Once again, Peter Powers has written a thoughtful post at Read, Write, Now.  This time his subject is the late Tony Judt (pictured).  Like Pete, I did not start reading Judt until I learned he was dying, but I have found some of his stuff to be quite useful in helping me think about the role of the public intellectual in American life.  Here is a taste of Pete's post:

...The most recent NYRB has an excerpt from his (Judt's) new book, Thinking the Twentieth Century.  What I admire in the excerpt is the recognition that “democracy” is not a word that signifies an inherent good.  Like all things human,  ”democracy” may be used for good or ill, may work to enhance human decency and community, or may work to corrupt it.  Most recently, in my own view, I think we have seen the ways in which our “democracy” in both its electoral and legislative practices, debases rather than enhances our sense of our humanity.   In a succinct summary from Judt:  ”Democracy has been the best short-term defense against undemocratic alternatives, but it is not a defense against its own genetic shortcomings.
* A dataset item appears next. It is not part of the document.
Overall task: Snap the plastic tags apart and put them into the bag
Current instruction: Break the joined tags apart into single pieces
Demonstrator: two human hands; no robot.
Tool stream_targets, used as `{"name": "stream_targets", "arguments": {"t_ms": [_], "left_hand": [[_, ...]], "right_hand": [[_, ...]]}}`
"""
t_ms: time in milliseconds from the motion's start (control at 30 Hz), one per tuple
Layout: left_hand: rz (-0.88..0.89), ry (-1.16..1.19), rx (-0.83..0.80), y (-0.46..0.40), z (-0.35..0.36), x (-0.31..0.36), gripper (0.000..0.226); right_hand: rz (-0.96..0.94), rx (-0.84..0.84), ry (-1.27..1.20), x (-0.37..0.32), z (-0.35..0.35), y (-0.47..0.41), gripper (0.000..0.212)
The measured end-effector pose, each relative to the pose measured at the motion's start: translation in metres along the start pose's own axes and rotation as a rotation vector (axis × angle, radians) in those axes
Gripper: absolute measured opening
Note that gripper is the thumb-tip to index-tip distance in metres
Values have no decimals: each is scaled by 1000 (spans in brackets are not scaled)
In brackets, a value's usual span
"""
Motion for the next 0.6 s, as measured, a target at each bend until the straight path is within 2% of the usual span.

The Greeks knew that democracy is not likely to fall to the charms of totalitarianism, authoritarianism, or oligarchy; it’s much more likely to fall to a corrupted version of itself.”

Given this fact, Judt is suspicious of intellectual work that aligns itself in favor of grand abstractions like “democracy” or “freedom”, favoring instead a concrete and particularistic practice of nurturing and protecting the institutions and practices that make democracy possible...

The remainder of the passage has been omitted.